▸ Exercise directions: Omit the images and reproduce the rest of the entries exactly.

(Records from a data collection)
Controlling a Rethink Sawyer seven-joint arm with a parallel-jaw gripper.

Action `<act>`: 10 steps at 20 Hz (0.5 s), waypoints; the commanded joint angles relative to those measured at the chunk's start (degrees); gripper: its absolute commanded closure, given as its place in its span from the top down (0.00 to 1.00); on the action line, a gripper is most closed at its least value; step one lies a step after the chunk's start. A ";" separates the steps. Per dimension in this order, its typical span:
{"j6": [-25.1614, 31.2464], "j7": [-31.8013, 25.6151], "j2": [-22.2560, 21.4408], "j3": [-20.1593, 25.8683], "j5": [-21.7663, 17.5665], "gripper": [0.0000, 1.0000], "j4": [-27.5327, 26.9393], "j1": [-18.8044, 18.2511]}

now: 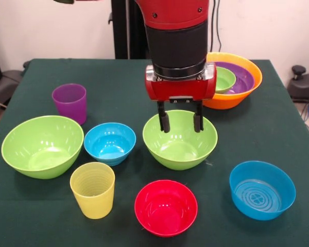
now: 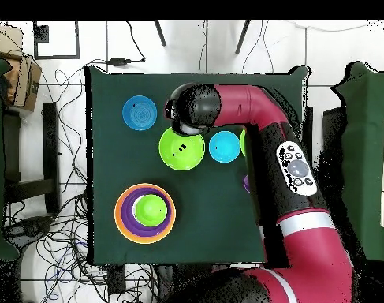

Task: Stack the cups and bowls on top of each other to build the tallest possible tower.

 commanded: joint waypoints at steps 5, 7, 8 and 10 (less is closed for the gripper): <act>-4.15 -12.22 -1.57 3.35 -5.33 1.00 10.16 -1.31; -3.86 -11.17 -2.89 3.31 -5.05 1.00 11.18 -1.15; -3.93 -10.59 -3.56 3.25 -4.97 1.00 11.73 -1.04; -3.44 -9.97 -4.10 3.27 -4.74 1.00 11.89 -0.75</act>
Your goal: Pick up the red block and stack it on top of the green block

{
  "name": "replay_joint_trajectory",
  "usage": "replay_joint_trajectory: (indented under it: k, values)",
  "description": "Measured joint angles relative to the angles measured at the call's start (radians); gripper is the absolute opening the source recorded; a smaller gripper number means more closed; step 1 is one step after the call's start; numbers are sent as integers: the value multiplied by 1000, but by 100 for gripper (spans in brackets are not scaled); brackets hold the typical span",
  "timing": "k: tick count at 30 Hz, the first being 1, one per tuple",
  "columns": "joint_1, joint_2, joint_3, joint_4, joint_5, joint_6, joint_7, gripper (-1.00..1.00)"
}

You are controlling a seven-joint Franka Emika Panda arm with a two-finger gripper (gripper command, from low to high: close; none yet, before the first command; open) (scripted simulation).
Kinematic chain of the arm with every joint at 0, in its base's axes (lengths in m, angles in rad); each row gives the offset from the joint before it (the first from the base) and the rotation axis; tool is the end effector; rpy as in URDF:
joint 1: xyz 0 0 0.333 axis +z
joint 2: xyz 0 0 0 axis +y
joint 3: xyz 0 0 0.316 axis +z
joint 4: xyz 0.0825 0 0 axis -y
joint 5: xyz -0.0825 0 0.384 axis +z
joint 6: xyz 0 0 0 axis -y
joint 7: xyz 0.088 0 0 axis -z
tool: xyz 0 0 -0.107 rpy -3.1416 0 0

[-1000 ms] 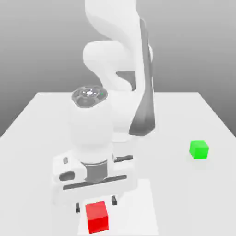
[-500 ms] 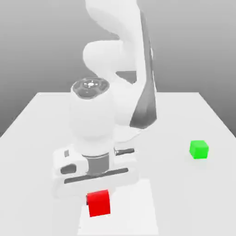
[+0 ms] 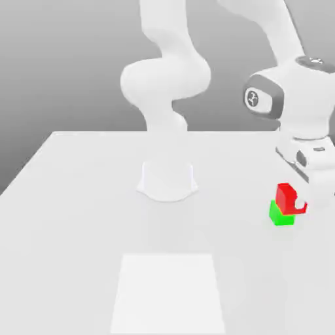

▸ Result of this task:
Controlling a Rethink Sawyer seven-joint arm with a parallel-jaw gripper.

Action `<act>`: 10 steps at 20 Hz (0.5 s), waypoints; the commanded joint angles relative to those measured at the chunk's start (degrees); gripper: its absolute commanded closure, given as its place in its span from the top down (0.00 to 1.00); on the action line, a gripper is most closed at its least value; step one lies a step after the chunk's start. A ";" separates the steps. Per dimension in this order, its typical span:
{"j6": [-25.1614, 31.2464], "j7": [-31.8013, 25.6151], "j2": [-22.2560, 21.4408], "j3": [-20.1593, 25.8683], "j5": [-21.7663, 17.5665], "gripper": [0.0000, 1.0000], "j4": [-27.5327, 26.9393], "j1": [-18.8044, 18.2511]}

now: 
now: 

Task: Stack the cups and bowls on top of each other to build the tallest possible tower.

 commanded: joint waypoints at steps 5, 7, 8 and 10 (less is closed for the gripper): <act>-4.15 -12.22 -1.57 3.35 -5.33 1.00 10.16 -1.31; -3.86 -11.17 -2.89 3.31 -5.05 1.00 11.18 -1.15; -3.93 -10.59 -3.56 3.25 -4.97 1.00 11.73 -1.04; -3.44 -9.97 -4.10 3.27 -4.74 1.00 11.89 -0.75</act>
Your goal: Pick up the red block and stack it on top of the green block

{
  "name": "replay_joint_trajectory",
  "usage": "replay_joint_trajectory: (indented under it: k, values)",
  "description": "Measured joint angles relative to the angles measured at the call's start (radians); gripper is the absolute opening the source recorded; a smaller gripper number means more closed; step 1 is one step after the call's start; numbers are sent as integers: the value multiplied by 1000, but by 100 for gripper (spans in brackets are not scaled); brackets hold the typical span",
  "timing": "k: tick count at 30 Hz, the first being 1, one per tuple",
  "columns": "joint_1, joint_2, joint_3, joint_4, joint_5, joint_6, joint_7, gripper (-1.00..1.00)"
}

You are controlling a seven-joint Franka Emika Panda arm with a two-finger gripper (gripper command, from low to high: close; none yet, before the first command; open) (scripted simulation).
Kinematic chain of the arm with every joint at 0, in its base's axes (lengths in m, angles in rad); each row gives the offset from the joint before it (the first from the base) and the rotation axis; tool is the end effector; rpy as in URDF:
joint 1: xyz 0 0 0.333 axis +z
joint 2: xyz 0 0 0 axis +y
joint 3: xyz 0 0 0.316 axis +z
joint 4: xyz 0.0825 0 0 axis -y
joint 5: xyz -0.0825 0 0.384 axis +z
joint 6: xyz 0 0 0 axis -y
joint 7: xyz 0.088 0 0 axis -z
tool: xyz 0 0 -0.107 rpy -3.1416 0 0

[-1000 ms] 
[-500 ms] 
[+0 ms] 

There is nothing else to add to the answer.